### Goal of the exercise
Transcribe the data exactly, stopping after the "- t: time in" line.
<<<<
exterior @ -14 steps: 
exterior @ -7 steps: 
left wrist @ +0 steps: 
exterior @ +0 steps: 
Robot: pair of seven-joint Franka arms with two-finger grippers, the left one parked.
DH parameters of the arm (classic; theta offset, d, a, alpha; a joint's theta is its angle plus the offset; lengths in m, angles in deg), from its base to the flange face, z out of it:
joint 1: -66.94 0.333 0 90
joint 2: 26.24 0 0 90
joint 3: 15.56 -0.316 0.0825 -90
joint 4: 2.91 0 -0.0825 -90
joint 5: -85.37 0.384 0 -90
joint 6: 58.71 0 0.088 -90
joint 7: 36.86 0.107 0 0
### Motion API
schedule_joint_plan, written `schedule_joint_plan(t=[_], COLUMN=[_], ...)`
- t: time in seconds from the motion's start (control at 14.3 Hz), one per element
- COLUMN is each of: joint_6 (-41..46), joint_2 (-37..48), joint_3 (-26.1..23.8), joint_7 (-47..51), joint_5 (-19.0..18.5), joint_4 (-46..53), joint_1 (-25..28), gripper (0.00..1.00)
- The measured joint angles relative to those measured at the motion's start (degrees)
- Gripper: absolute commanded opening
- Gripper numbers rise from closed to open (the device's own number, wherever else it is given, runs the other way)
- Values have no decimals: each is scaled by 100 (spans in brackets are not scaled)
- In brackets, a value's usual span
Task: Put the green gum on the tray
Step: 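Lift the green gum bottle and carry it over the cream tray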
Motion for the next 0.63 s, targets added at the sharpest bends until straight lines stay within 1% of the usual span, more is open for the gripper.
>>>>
### Solution for this task
exterior @ -14 steps: 
exterior @ -7 steps: 
left wrist @ +0 steps: 
exterior @ +0 steps: 
Robot: pair of seven-joint Franka arms with two-finger grippers, the left one parked.
DH parameters of the arm (classic; theta offset, d, a, alpha; a joint's theta is its angle plus the offset; lengths in m, angles in deg), from its base to the flange face, z out of it:
joint 1: -66.94 0.333 0 90
joint 2: 26.24 0 0 90
joint 3: 15.56 -0.316 0.0825 -90
joint 4: 2.91 0 -0.0825 -90
joint 5: -85.37 0.384 0 -90
joint 6: 58.71 0 0.088 -90
joint 7: 36.86 0.107 0 0
### Motion API
schedule_joint_plan, written `schedule_joint_plan(t=[_], COLUMN=[_], ...)`
- t: time in seconds from the motion's start (control at 14.3 Hz), one per element

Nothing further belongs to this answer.